599. Expanding HIV Training in Internal Medicine Residency Program: A Prospect to Meet the HIV Workforce Demand
Session: Poster Abstract Session: HIV: Management and Clinical Outcomes
Thursday, October 4, 2018
Room: S Poster Hall
  • Expanding HIV Training in IM Residency Program.pdf (734.9 kB)
  • Background: Advances in HIV treatment changed the landscape of the epidemic from a fatal to a chronic disease. The number of patients living with HIV is expected to increase as they are living longer. Compared to the general population, older HIV- infected patients suffer additional comorbidities and often take several medications, leading to polypharmacy and drug interactions. Besides that the HIV population is aging, more patients know their status or want to access Pre-Exposure Prophylaxis for prevention. Furthermore, the HIV workforce is aging and retiring without a new generation of providers to replace them. There is a fundamental concern about the readiness of future physicians to care for the HIV population. In response to this anticipated workforce shortage, an HIV Training Track was established at Yale Primary Care Residency Program in 2012.

    Setting and Methods: Two to three residents were recruited into the HIV training track each year. Residents have their continuity practice in the institution’s HIV Clinic and rotate on the inpatient HIV Firm each year. Otherwise, residents participate in all of the core rotation and curricular activities of the Primary Care Residency. The authors will 1) display the process of building the infrastructure of the HIV training program, 2) describe the curriculum 3) share the 5 years experience and outcomes.

    Results: The program enrolled a cohort of 11 residents between 2012 and 2017. Residents managed a panel of 30-40 HIV-patients with diverse demographics. A medical record review revealed high performance measures in HIV and non-HIV conditions. 100% of eligible patients were on ART, 92% of patients were retained in care and 92% of those on ART had HIV viral suppression. In addition, all residents completed an HIV knowledge assessment test and showed 26% increase in their score at 1 year. There was 100% retention of residents and faculty. Residents and patients demonstrated high satisfaction with the program.

    Conclusion: A novel HIV training track is feasible and can be successfully implemented.

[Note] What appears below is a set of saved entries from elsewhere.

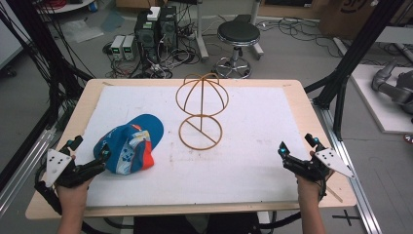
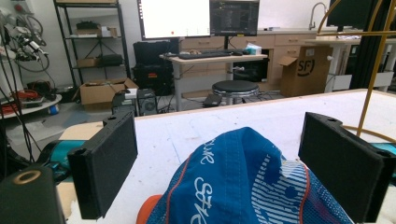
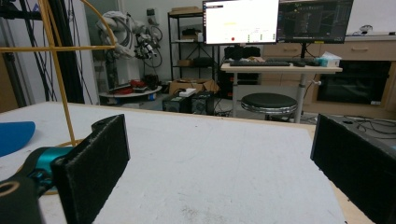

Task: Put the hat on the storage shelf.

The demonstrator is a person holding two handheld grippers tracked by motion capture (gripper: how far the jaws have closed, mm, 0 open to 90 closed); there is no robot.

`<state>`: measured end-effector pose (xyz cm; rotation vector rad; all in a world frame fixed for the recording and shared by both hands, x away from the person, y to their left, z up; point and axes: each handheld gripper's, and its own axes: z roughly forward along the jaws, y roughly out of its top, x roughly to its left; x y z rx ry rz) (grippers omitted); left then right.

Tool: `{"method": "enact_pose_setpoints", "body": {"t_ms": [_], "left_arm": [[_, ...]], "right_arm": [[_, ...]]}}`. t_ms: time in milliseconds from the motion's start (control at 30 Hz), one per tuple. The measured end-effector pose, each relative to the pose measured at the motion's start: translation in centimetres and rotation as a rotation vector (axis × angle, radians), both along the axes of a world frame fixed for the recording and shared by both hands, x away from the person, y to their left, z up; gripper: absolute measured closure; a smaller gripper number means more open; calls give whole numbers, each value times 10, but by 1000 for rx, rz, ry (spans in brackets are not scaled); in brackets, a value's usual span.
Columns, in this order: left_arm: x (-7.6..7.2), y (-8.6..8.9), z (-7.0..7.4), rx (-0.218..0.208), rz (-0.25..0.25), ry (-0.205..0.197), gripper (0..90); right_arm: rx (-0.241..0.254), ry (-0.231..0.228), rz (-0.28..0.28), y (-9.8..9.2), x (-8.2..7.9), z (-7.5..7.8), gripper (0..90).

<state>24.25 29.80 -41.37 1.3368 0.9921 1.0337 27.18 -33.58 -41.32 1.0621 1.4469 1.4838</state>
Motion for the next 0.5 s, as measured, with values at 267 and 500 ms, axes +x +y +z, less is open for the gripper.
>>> {"method": "enact_pose_setpoints", "body": {"t_ms": [267,500], "left_arm": [[-1,-2,1,2,-9,-6,120],[0,-4,1,10,-26,-7,120]], "right_arm": [[1,0,2,-1,0,0,42],[5,2,-7,-3,-1,0,42]]}}
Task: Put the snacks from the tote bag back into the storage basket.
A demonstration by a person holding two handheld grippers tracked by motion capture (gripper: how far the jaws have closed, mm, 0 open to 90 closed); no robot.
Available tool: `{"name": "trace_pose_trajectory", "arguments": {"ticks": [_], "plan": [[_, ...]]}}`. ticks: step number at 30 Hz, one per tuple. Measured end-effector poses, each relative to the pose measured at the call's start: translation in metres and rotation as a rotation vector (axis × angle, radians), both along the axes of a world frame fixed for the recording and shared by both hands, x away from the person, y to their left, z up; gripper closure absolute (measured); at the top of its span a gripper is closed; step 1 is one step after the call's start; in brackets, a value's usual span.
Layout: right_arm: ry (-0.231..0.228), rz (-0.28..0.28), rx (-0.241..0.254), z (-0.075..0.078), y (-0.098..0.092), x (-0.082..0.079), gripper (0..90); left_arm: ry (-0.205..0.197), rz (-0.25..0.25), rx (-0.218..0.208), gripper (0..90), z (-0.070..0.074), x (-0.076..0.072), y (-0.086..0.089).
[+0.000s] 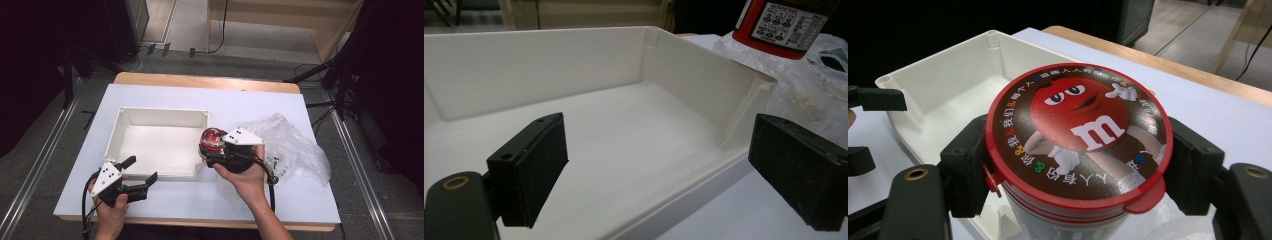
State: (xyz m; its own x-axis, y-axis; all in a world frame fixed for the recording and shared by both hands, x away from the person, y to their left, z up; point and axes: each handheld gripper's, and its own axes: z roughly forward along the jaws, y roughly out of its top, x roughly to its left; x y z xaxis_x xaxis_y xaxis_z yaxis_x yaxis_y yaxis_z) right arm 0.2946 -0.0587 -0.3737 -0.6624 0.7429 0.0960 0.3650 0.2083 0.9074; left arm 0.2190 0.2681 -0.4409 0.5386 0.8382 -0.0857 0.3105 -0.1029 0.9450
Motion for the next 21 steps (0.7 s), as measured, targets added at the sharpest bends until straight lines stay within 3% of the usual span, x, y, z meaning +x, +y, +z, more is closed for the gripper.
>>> {"name": "trace_pose_trajectory", "arguments": {"ticks": [10, 21], "plan": [[0.006, 0.021, -0.007, -0.003, 0.008, 0.005, 25.8, -0.002, -0.017, 0.002, 2.0, 0.0, -0.004, 0.005], [0.004, 0.047, -0.013, -0.005, 0.021, 0.012, 25.8, 0.004, 0.012, 0.016, 2.0, -0.001, -0.013, 0.014]]}}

Expanding HIV-specific curricula within primary care residency program can build workforce of providers to meaningfully care for the aging HIV population.

    Lydia Barakat, MD1, Dana Dunne, MD1, Onyema Ogbuagu, MD, FACP1 and Michael Green, MD2, (1)Department of Medicine, Section of Infectious Disease, Yale University School of Medicine, New Haven, CT, (2)Department of Medicine, Yale University School of Medicine, New Haven, CT


    L. Barakat, None

    D. Dunne, None

    O. Ogbuagu, None

    M. Green, None

    Findings in the abstracts are embargoed until 12:01 a.m. PDT, Wednesday Oct. 3rd with the exception of research findings presented at the IDWeek press conferences.